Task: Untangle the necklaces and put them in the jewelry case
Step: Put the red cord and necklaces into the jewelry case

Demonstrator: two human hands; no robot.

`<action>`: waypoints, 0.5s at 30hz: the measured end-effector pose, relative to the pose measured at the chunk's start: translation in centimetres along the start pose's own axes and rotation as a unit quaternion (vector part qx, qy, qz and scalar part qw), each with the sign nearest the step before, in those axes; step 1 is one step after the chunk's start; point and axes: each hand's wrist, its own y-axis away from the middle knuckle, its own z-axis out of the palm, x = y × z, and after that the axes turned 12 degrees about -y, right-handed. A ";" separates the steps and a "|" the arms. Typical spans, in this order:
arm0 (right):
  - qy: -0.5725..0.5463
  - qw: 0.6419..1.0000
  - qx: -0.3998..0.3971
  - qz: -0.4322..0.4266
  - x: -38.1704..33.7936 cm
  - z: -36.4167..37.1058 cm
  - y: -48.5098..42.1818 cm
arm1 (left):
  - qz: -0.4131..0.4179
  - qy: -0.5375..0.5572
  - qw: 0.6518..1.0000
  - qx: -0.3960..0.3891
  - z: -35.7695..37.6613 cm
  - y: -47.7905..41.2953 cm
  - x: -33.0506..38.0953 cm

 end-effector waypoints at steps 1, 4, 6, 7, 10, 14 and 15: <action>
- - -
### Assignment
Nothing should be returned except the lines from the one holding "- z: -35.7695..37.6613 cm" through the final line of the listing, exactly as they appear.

### Reply to the task
  - z: -35.7695..37.6613 cm
  - y: -47.7905..41.2953 cm
  - x: -33.0506..38.0953 cm

 end-effector waypoints at steps 1, 4, 6, 7, 10, 14 and 15: <action>

Work on the exercise is complete.